Thirayattam is a tribal art form that combines dance, acting routines, songs, instrumental music, face writing, martial arts and rituals. The unique rituals, costumes and artistic performances differentiate Thirayattam from other art forms. It is usually enacted in courtyards called kaavukal (sacred groves) in village shrines of Kozhikode and Malappuram districts. The dance which is staged in the courtyards is accompanied by musical instruments such as Chenda melam and a warm light.

Traditionally, the dance was performed by Perumannan and Vannan communities though other communities such as Panan and Cherumar also perform it. The performer usually reaches a trance state and enacts the moves of the "Moorthy" (deity) vigorously, exhibiting belligerent mannerism and gestures.

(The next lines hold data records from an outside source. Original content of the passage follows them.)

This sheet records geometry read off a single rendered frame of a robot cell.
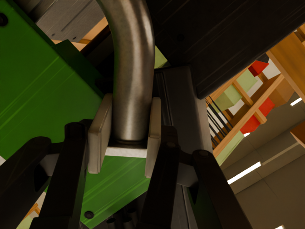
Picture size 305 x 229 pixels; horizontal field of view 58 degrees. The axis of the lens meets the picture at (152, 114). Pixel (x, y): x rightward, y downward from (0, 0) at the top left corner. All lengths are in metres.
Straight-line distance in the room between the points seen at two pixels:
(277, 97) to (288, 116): 5.49
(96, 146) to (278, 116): 9.54
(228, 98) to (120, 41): 3.34
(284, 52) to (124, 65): 0.86
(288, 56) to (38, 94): 0.87
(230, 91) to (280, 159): 4.53
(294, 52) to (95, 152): 0.91
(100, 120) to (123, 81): 0.04
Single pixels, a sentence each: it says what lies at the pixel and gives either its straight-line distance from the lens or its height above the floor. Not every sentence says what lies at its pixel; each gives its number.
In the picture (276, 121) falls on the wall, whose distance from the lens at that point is 9.70.
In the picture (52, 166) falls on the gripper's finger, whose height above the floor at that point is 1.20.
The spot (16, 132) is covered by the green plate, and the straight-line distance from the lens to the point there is 0.28.
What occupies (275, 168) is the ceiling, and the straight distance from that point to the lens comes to 7.92.
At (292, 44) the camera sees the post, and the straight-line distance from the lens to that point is 1.02.
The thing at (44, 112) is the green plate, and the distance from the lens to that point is 0.26.
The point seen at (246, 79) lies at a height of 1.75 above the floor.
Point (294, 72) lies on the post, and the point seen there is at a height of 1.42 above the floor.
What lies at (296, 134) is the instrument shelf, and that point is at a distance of 0.79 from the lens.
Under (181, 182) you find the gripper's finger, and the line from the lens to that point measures 0.16.
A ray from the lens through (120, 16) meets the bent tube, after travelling 0.19.
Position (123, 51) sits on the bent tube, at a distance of 0.19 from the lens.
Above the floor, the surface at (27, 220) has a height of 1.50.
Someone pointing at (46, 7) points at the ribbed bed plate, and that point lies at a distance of 0.26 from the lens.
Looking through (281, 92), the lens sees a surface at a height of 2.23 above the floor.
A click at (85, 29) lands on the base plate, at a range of 0.93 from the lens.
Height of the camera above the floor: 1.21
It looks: 2 degrees up
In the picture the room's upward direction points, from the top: 141 degrees clockwise
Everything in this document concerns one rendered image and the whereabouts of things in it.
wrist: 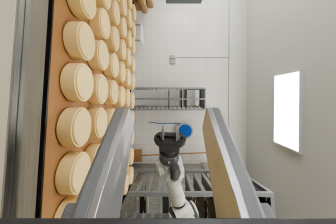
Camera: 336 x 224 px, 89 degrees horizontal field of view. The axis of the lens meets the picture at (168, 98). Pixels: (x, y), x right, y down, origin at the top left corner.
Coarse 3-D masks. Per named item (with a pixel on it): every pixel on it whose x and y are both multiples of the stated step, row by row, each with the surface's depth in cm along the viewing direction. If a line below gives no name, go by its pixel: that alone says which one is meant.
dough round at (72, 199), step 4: (68, 196) 21; (72, 196) 21; (76, 196) 21; (64, 200) 21; (68, 200) 21; (72, 200) 21; (60, 204) 20; (64, 204) 20; (60, 208) 20; (56, 212) 19; (60, 212) 19; (56, 216) 19; (60, 216) 19
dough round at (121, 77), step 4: (120, 64) 40; (124, 64) 43; (120, 68) 39; (124, 68) 43; (120, 72) 39; (124, 72) 43; (116, 76) 39; (120, 76) 40; (124, 76) 43; (116, 80) 40; (120, 80) 40
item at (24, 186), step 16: (32, 0) 23; (32, 16) 23; (32, 32) 23; (32, 48) 22; (32, 64) 22; (32, 80) 22; (32, 96) 22; (32, 112) 22; (16, 128) 22; (32, 128) 22; (16, 144) 21; (32, 144) 21; (16, 160) 21; (32, 160) 21; (16, 176) 21; (32, 176) 21; (16, 192) 21; (32, 192) 21; (16, 208) 21; (32, 208) 21
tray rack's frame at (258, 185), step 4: (136, 172) 187; (140, 172) 187; (144, 172) 187; (148, 172) 187; (152, 172) 187; (156, 172) 187; (168, 172) 187; (184, 172) 187; (188, 172) 187; (192, 172) 187; (196, 172) 187; (200, 172) 187; (204, 172) 187; (208, 172) 187; (252, 180) 154; (256, 184) 146; (260, 184) 144; (260, 188) 140; (264, 188) 135; (268, 200) 129; (272, 200) 126; (272, 204) 126; (272, 208) 126; (120, 216) 181; (128, 216) 181; (136, 216) 181; (140, 216) 181; (148, 216) 181; (156, 216) 181; (164, 216) 181
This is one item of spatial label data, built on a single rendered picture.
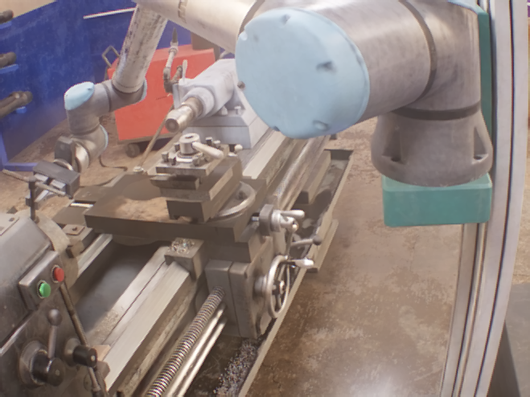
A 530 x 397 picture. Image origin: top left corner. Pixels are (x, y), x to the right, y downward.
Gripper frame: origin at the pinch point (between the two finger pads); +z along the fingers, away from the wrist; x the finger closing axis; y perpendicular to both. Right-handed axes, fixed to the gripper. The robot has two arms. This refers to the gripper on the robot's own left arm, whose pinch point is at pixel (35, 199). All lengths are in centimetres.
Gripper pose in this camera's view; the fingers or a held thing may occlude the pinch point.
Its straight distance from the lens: 148.7
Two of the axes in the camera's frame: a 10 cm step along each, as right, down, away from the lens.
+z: -2.7, 5.1, -8.2
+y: -1.9, 8.0, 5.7
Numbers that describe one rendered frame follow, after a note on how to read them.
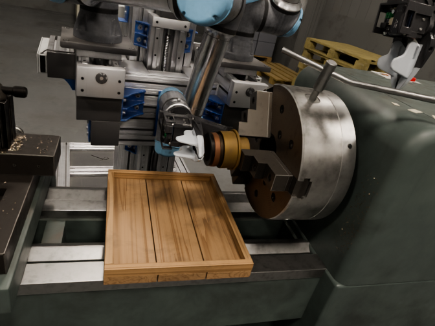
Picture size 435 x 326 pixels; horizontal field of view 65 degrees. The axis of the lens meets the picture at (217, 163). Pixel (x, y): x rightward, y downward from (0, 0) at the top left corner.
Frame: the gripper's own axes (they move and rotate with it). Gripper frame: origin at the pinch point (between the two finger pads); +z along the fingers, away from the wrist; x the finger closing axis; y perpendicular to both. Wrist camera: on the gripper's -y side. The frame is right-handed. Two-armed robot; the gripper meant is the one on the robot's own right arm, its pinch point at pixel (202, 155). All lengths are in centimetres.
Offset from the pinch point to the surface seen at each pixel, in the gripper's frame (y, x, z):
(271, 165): -12.8, 2.3, 6.9
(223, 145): -4.3, 2.6, -0.6
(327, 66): -19.9, 23.0, 3.7
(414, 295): -57, -26, 19
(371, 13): -367, 34, -446
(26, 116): 89, -108, -257
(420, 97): -33.6, 22.1, 14.1
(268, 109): -15.3, 9.6, -6.3
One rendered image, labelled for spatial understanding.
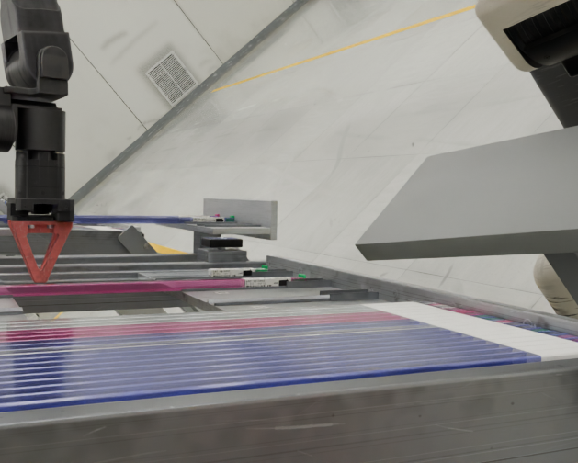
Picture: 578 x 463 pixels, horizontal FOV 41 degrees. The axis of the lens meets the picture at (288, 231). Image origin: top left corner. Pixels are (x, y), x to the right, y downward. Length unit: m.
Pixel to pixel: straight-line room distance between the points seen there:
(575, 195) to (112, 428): 0.79
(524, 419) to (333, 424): 0.13
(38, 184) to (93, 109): 7.71
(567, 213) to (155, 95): 7.94
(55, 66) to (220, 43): 8.22
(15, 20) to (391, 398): 0.67
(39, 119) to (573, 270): 0.78
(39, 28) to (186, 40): 8.06
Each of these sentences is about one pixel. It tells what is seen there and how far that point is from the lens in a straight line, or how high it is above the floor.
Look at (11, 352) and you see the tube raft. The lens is 0.51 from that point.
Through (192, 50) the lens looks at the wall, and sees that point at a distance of 9.00.
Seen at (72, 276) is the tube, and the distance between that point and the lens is 0.96.
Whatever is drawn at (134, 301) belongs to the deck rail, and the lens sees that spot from 1.07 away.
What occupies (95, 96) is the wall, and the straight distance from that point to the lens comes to 8.65.
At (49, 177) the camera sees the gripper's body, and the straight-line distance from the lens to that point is 0.93.
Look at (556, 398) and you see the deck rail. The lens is 0.51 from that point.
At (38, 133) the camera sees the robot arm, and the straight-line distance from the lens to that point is 0.93.
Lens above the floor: 1.11
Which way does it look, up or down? 19 degrees down
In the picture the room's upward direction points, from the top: 39 degrees counter-clockwise
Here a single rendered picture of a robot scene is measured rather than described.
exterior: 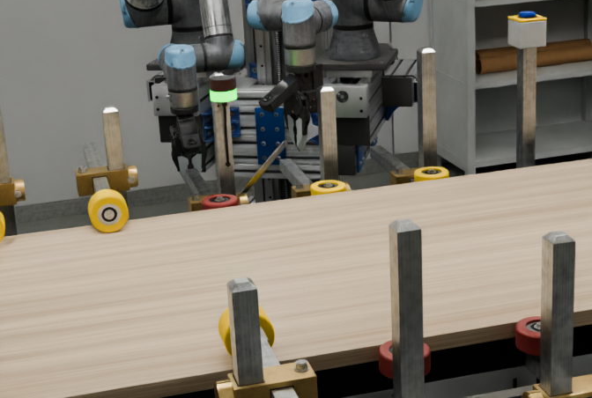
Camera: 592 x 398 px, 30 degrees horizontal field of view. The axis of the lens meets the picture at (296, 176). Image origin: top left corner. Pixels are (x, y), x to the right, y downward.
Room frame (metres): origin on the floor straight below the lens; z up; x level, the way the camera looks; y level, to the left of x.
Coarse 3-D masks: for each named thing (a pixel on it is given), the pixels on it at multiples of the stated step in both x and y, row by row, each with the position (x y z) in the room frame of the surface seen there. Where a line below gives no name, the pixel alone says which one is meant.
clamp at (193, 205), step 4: (200, 196) 2.46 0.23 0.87; (204, 196) 2.45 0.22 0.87; (236, 196) 2.44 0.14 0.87; (240, 196) 2.45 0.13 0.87; (244, 196) 2.45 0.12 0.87; (188, 200) 2.45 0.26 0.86; (200, 200) 2.43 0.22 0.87; (240, 200) 2.44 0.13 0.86; (244, 200) 2.44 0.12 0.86; (192, 204) 2.41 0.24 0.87; (196, 204) 2.41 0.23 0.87; (200, 204) 2.41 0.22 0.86; (240, 204) 2.44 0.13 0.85; (244, 204) 2.43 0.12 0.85; (192, 208) 2.41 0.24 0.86; (196, 208) 2.41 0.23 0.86; (200, 208) 2.41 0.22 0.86
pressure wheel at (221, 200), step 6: (204, 198) 2.33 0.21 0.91; (210, 198) 2.33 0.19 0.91; (216, 198) 2.33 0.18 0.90; (222, 198) 2.32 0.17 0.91; (228, 198) 2.33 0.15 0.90; (234, 198) 2.32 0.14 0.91; (204, 204) 2.30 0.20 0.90; (210, 204) 2.29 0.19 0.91; (216, 204) 2.28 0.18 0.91; (222, 204) 2.28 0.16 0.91; (228, 204) 2.29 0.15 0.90; (234, 204) 2.30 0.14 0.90
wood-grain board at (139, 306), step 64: (384, 192) 2.32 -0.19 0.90; (448, 192) 2.30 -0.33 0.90; (512, 192) 2.28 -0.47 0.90; (576, 192) 2.25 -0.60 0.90; (0, 256) 2.05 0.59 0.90; (64, 256) 2.04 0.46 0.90; (128, 256) 2.02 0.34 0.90; (192, 256) 2.00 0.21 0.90; (256, 256) 1.98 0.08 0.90; (320, 256) 1.96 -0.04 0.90; (384, 256) 1.94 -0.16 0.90; (448, 256) 1.93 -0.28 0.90; (512, 256) 1.91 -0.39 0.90; (576, 256) 1.89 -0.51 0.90; (0, 320) 1.75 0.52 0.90; (64, 320) 1.73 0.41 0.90; (128, 320) 1.72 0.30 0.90; (192, 320) 1.71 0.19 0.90; (320, 320) 1.68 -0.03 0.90; (384, 320) 1.66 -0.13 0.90; (448, 320) 1.65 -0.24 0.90; (512, 320) 1.64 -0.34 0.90; (576, 320) 1.66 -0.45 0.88; (0, 384) 1.51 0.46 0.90; (64, 384) 1.50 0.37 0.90; (128, 384) 1.49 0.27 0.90; (192, 384) 1.50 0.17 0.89
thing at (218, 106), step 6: (216, 78) 2.40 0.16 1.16; (222, 78) 2.40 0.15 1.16; (228, 78) 2.39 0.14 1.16; (228, 90) 2.38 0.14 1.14; (216, 102) 2.43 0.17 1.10; (222, 102) 2.39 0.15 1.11; (228, 102) 2.44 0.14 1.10; (216, 108) 2.43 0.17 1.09; (222, 108) 2.44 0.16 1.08; (228, 108) 2.44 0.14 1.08; (228, 156) 2.43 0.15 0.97; (228, 162) 2.43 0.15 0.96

Only men perform this art form. Thirayattam performers can take any of the three forms or Kolams which are Vellat, Thira and Chanthutira. Vellat kolams represent the childhood of the Murthis (deities), while Thirakolams represent the youth and Chanthuthira represent the grown matured form. Various stories of mythological deities, local deities and idols are enacted. Ancient rituals like tree worship, Naga worship, nature worship, hero worship, mountain deity concepts, local deity concepts etc. are also practiced in Thirayattam. There are separate totams (scenes) for each story and the mythology of the deities is elaborated at length in each of the totams.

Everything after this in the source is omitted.